Introduction to tough math problems:
In this article we are going to see about the tough math problems. Mathematics is the learning of quantity, arrangement, space, and change. Math seeks out patterns that originate the new conjecture, and ascertain truth by precise deduction from properly selected axioms and definitions.
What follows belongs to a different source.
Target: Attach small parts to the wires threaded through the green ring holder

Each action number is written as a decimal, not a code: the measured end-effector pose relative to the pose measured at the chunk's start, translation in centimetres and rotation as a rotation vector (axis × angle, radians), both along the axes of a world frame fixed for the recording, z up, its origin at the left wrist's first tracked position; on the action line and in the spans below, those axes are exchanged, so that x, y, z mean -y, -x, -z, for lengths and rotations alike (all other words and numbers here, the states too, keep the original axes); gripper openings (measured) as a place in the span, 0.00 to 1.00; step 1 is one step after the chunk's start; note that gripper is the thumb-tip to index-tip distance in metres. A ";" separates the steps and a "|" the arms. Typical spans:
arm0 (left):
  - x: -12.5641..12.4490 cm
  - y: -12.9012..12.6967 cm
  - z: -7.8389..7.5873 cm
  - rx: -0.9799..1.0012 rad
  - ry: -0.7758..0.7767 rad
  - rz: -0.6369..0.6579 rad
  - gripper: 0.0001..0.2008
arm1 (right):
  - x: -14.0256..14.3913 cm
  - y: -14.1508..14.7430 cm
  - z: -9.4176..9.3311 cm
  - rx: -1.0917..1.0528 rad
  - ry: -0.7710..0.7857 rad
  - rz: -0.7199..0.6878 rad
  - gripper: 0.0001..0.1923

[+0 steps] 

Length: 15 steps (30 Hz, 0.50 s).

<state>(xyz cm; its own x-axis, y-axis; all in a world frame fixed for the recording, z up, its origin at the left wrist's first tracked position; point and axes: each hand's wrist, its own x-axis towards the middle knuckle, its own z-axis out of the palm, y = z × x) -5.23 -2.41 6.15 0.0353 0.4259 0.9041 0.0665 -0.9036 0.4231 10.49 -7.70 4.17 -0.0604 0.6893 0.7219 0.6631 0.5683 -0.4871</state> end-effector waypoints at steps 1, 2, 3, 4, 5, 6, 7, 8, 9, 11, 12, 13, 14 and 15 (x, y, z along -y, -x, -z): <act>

Math is used throughout the whole world that has fundamental tool in various fields that include natural science, engineering, medicine, and the social sciences Understanding Business Math Problems is always challenging for me but thanks to all math help websites to help me out.
Example Problems for Tough Math Problems:
Tough math problems – Example: 1
Find the externals of the functional `J(y)=\int_0^\pi\[y'(x)\]^2dx` subject to the constraint `int_0^\pi \[ y(x)\]^2dx=1, y(0)=y(\pi)=0`
Solution:
Let `H(y,\lambda) = \int_0^\pi ([y'(x)]^2 + \lambda [y(x)]^2)dx` where \lambda is a Lagrange multiplier. The Euler equation is
`\frac{d}{dx}\frac{\partial (y'^2 + \lambda y^2)}{\partial y'} - \frac{\partial(y'^2 + \lambda y^2)}{\partial y} = 0`
`\implies y'' - \lambda y = 0`
(i) Try `\lambda > 0;` let `\lambda=\alpha^2.` Then
`y'' - \alpha^2 y = 0`
`\implies y = a e^{\alpha x} + b e^{-\alpha x}`
`y(0) = 0 \implies a + b = 0;\quad y(\pi) = 0 \implies a e^{\alpha\pi} + b e^{-\alpha \pi} = 0`
But the solution for this is a = b = 0, i.e., `y\equiv 0` which does not satisfy the constraint `\int_0^\pi y^2dx = 1`
(ii) Try \lambda = 0 Then
`y'' = 0`
`\implies y = a x + b`
`y(0) = 0 \implies b = 0 so y = a x;` then `y(\pi) = 0 \implies a = 0 \implies y \equiv 0` which, again, does not satisfy the constraint.
`(iii) \lambda < 0; let \lambda=-\alpha^2.` Then
`y'' + \alpha^2 y = 0`
`\implies y = a \cos(\alpha x) + b \sin(\alpha x)`
`y(0) = 0 \implies a = 0; y(\pi) = 0 \implies b = 0 or \sin(\alpha \pi) = 0`
`b = 0 \implies y\equiv 0,` so we reject this and take `\sin(\alpha \pi) = 0` , which `implies \alpha = \pm 1, \pm 2, \dots`
Thus `y = b \sin(nx)` where n is any nonzero integer.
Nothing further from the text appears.